Also noticed the website has updated. People that want to sell a handful of corals can get a spot at a shared table for a very reasonable price. Sell some frags, then use that money to buy frags! Win-win


----------



## Bayinaung

Hey is the admission free or is there still $5. It's a deal breaker for me LOL I just might drop by to look see but if you're charging admission I won't bother with the long track up north.


----------



## altcharacter

Bayinaung said:


> Hey is the admission free or is there still $5. It's a deal breaker for me LOL I just might drop by to look see but if you're charging admission I won't bother with the long track up north.


I find this pretty offensive actually...


----------



## altcharacter

Please guys. The man is trying to put together an amazing event for the reefing community and everyone wants to get in for free? He has spent his time and his money to put this together for everyone so please don't offend the man by trying to lowball him to get in free. It's $5


----------



## Bayinaung

altcharacter said:


> I find this pretty offensive actually...


you have a pretty queer sense of sensibility.


----------



## Bayinaung

altcharacter said:


> Please guys. The man is trying to put together an amazing event for the reefing community and everyone wants to get in for free? He has spent his time and his money to put this together for everyone so please don't offend the man by trying to lowball him to get in free. It's $5


the man is trying to make money. It's a free frickin enterprise. As is, I'm not that keen nor interested except maybe to say hi to a few guys. Count me out. See you at the frag meet in toronto perhaps.


----------



## J_T

Bayinaung said:


> the man is trying to make money. It's a free frickin enterprise. As is, I'm not that keen nor interested except maybe to say hi to a few guys. Count me out. See you at the frag meet in toronto perhaps.


Actually, he is hoping (please read that for what it is, hope!) to cover the cost of the venue with the door. There are all the other fee's to look at aswell.

If $5 is too much go look at your tank again...

Hell, I have spent more than $5 just to chat with friends...

$5 door, grab some raffle tickets, chance to score some rediculous raffle items, and a fun day out.... Or, I don't know, paint your wall, and watch it dry?


----------



## altcharacter

I assume he is just trying to get in for free


----------



## LipmanJ

wow, i cant believe that even just happend, its $5 to have a great day. If $5 is too much then you are clearly coming to the wrong event. This is cheaper then most covers at bars downtown. 

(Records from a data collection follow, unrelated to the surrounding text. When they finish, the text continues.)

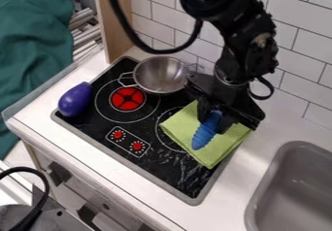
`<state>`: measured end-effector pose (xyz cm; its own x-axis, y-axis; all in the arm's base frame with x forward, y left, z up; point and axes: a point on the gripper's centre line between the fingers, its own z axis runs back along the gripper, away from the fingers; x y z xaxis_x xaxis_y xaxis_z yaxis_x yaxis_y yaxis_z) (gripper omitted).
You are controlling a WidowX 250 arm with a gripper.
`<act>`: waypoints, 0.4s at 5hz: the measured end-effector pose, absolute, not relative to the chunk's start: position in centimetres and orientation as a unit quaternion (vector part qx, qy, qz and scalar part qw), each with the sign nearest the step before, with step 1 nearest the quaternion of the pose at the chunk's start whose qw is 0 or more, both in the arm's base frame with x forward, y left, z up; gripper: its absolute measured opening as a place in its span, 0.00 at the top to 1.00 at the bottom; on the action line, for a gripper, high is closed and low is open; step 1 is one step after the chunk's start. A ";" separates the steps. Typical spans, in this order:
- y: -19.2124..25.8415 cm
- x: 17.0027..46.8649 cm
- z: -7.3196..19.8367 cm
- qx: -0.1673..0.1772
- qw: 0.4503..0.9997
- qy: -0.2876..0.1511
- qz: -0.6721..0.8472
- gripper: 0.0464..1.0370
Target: Move the spatula to the right of
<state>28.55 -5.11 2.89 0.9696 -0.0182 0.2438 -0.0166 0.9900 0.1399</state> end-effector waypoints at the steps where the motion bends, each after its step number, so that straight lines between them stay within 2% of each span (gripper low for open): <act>1: -2.2 27.1 2.6 0.064 0.991 -0.106 0.046 0.72; 2: 1.9 24.9 2.0 0.067 0.990 -0.095 0.083 0.72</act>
<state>24.87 1.90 2.01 0.9683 0.1518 0.1983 -0.1770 0.9773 0.1162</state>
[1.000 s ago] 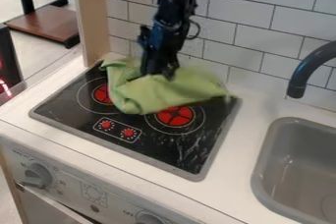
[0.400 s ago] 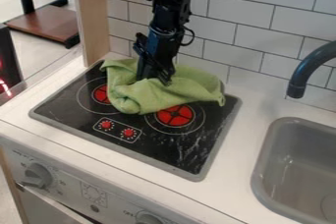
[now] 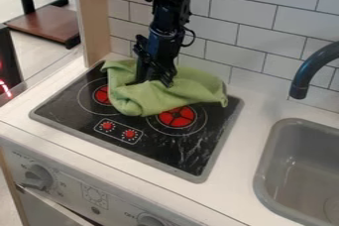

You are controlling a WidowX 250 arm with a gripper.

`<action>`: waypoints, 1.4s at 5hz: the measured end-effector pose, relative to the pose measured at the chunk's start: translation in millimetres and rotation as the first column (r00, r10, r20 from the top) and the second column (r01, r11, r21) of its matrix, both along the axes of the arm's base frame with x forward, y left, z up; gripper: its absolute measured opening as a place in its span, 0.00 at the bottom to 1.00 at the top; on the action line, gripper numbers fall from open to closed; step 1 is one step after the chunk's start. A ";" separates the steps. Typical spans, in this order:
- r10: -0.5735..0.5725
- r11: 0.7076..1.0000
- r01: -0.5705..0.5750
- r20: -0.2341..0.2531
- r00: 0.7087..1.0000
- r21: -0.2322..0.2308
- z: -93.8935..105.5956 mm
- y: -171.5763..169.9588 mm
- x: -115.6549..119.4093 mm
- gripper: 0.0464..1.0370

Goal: Fold the cloth from bottom right to top left

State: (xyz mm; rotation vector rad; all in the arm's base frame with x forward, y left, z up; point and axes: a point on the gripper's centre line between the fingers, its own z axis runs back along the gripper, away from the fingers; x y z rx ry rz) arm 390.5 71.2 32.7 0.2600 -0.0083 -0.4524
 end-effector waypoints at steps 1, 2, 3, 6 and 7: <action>0.010 1.000 -0.010 0.002 1.000 -0.001 4.3 -1.7 -6.0 0.69; 0.010 1.000 -0.010 0.010 1.000 0.019 13.7 -5.9 -10.7 0.95; 0.022 1.000 -0.022 0.043 0.999 0.007 31.3 -10.4 -15.5 0.97; 0.075 0.994 -0.060 0.174 0.982 -0.093 99.9 -24.6 -31.0 0.96; 0.098 0.991 -0.080 0.163 0.982 -0.111 97.0 -25.4 -34.0 0.96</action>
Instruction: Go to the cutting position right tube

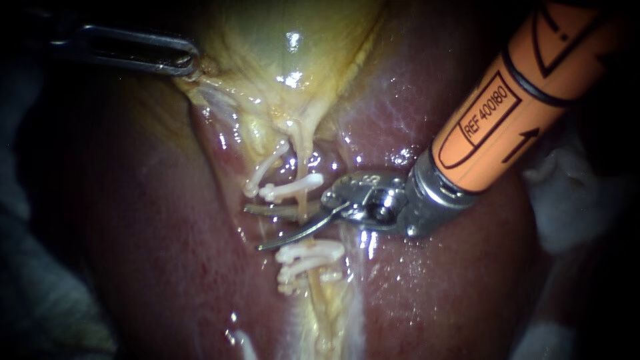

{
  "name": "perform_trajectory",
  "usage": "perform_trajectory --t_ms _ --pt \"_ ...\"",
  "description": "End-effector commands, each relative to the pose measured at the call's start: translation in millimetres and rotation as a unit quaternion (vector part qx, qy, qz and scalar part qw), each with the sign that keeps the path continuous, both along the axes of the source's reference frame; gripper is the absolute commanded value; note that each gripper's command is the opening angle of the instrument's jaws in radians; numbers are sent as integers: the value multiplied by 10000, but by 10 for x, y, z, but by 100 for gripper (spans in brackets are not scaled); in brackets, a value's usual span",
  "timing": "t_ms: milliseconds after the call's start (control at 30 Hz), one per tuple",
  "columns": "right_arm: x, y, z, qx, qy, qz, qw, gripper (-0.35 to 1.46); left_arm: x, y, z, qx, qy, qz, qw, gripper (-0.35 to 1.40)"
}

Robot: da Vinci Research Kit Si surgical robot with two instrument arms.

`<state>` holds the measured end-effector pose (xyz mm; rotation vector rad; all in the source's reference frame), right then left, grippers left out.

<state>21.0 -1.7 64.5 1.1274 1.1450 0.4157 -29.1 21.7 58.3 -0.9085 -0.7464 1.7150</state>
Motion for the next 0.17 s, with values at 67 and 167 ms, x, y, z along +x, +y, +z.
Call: perform_trajectory --t_ms 67,167 --pt "0 0 0 -1 0 0 10000 130 0 0 0 0 -1 1 10000 -35" --pt "0 -1 -1 -1 1 -2 10000 130 0 0 0 0 -1 1 10000 -35"
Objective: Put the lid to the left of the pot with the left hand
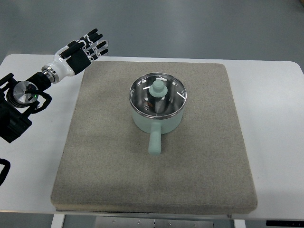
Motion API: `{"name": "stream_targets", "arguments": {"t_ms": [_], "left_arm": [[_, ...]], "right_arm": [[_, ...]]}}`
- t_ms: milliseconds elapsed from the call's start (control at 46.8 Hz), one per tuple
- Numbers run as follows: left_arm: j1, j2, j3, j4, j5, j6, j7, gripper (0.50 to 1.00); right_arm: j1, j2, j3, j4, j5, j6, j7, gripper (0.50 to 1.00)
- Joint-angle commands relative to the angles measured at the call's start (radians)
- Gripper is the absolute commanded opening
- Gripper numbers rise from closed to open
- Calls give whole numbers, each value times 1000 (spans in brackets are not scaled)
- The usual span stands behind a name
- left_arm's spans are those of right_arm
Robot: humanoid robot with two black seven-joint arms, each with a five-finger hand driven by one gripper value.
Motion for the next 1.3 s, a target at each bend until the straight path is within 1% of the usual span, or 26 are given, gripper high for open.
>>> {"name": "stream_targets", "arguments": {"t_ms": [0,1046,1281], "left_arm": [[0,0,0,0,1,0,-1,999],[-14,18,3,3,8,0,-1,996],[-34,48,17,-6,83,-29,-8,996]], "right_arm": [[0,0,0,0,1,0,0,921],[1,0,0,0,0,0,0,921],[0,0,0,0,0,0,0,921]]}}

Next time just dont say anything at all. Dont be cheap, and insulting. 

On a side note, Im looking forward to seeing everyone there, its going to be a great day!


----------



## darkangel66n

Looking forward to the event myself. People who have never put a large event together may have no idea of how much time and money an event like this takes to put together.


----------



## Zvonmonet

Thanks guys appreciate the support. hope to see you all there.

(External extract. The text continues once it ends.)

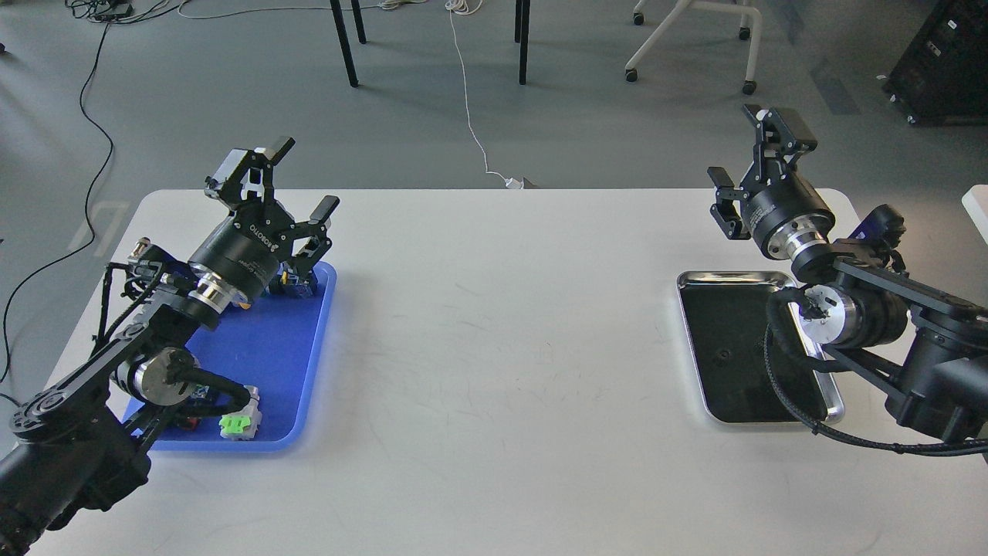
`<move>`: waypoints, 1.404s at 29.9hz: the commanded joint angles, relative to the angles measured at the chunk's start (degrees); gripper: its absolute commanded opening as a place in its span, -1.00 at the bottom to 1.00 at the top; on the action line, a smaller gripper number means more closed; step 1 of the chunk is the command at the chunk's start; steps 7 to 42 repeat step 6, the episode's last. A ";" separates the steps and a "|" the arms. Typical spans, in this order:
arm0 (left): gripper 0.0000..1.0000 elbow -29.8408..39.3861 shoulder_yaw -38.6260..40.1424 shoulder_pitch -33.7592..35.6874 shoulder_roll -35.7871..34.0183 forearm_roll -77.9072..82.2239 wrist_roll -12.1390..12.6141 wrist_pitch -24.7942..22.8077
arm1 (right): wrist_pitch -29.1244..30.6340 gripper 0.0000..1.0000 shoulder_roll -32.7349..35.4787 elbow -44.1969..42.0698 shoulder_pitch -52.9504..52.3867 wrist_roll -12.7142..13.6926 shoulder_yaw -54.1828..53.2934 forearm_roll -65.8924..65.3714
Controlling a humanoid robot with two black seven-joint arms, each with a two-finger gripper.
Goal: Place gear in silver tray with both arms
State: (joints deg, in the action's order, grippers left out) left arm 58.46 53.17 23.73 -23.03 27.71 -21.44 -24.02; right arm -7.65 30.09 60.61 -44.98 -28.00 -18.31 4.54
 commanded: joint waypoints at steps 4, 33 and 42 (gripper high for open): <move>0.96 -0.01 0.10 -0.08 0.10 -0.11 0.53 -0.33 | 0.62 0.98 -1.17 1.35 1.74 0.00 -0.59 -0.76; 0.96 -0.01 0.10 -0.08 0.10 -0.11 0.44 -0.24 | 0.53 0.98 -1.44 1.26 1.74 0.00 -0.59 -0.94; 0.96 -0.01 0.10 -0.08 0.10 -0.11 0.44 -0.24 | 0.53 0.98 -1.44 1.26 1.74 0.00 -0.59 -0.94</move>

by the way anyone interested in grabbing a drink after the event? maybe some local pub?


----------



## Zvonmonet

I had no idea myself how much time and GAS it takes. To be honest i just can't wait for Sunday.

If anyone has any last minute ideas or suggestions feel free to shoot them at me.


----------



## LipmanJ

no one really knows me, but im willing to grab a drink after and get to know everyone.


----------



## Zvonmonet

I don't know too many people either. Getting to know all of you would be good tho


----------



## darkangel66n

I could be convinced to have a drink.


----------



## Flexin5

There's a st.louis wings place near my house with a patio where we can all grab a drink after, it's right across the street from the wonderland passenger pick up/drop off.


----------



## Zvonmonet

yeah that could work, we'll all talk about it there.


----------



## Fish_Man

See you all there Sunday


----------



## sig

Fish_Man said:


> See you all there Sunday


 

*100% free webcam site! | Awesome chicks and it is absolutely free! | Watch free live sex cam - easy as 1-2-3*


----------



## notclear

But shouldn't we go home as soon as possible after getting those frags?


----------



## Zvonmonet

Corals survive 24+ hours of shipping, as long as you don't expose them to crazy cold or hot temperatures. You should be fine for a drink or 2. 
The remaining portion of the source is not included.